__WHAT IS BEING ASKED__. Copy each line below that contains "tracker".
Segment Start: DATA EXCERPT
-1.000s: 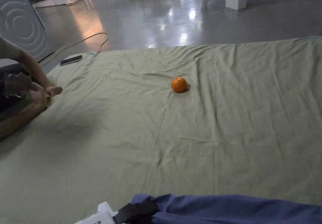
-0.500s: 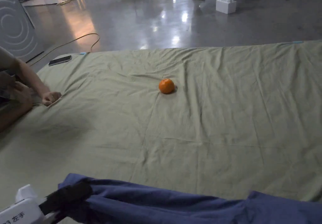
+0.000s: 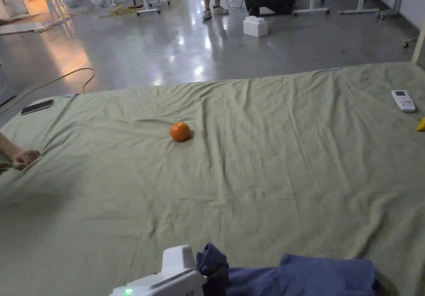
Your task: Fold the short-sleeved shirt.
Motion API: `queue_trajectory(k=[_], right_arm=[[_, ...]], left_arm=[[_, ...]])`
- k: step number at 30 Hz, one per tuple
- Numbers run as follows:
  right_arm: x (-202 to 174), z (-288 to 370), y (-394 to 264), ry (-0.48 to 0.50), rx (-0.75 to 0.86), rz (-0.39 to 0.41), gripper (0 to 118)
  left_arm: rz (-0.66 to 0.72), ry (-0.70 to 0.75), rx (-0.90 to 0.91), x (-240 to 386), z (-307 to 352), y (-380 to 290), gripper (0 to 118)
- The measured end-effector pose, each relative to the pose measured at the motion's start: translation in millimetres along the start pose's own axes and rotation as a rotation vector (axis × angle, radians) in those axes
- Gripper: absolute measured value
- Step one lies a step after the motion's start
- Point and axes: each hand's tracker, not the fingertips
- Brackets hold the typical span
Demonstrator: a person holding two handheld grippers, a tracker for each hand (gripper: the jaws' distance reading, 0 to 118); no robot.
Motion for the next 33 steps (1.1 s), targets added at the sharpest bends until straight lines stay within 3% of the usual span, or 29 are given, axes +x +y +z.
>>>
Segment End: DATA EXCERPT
__SOLUTION TO THE PROBLEM__.
- Point and axes: each hand's tracker, not the fingertips
Demonstrator: a person holding two handheld grippers, a tracker for each hand (gripper: the jaws' distance reading, 0 to 118); no robot.

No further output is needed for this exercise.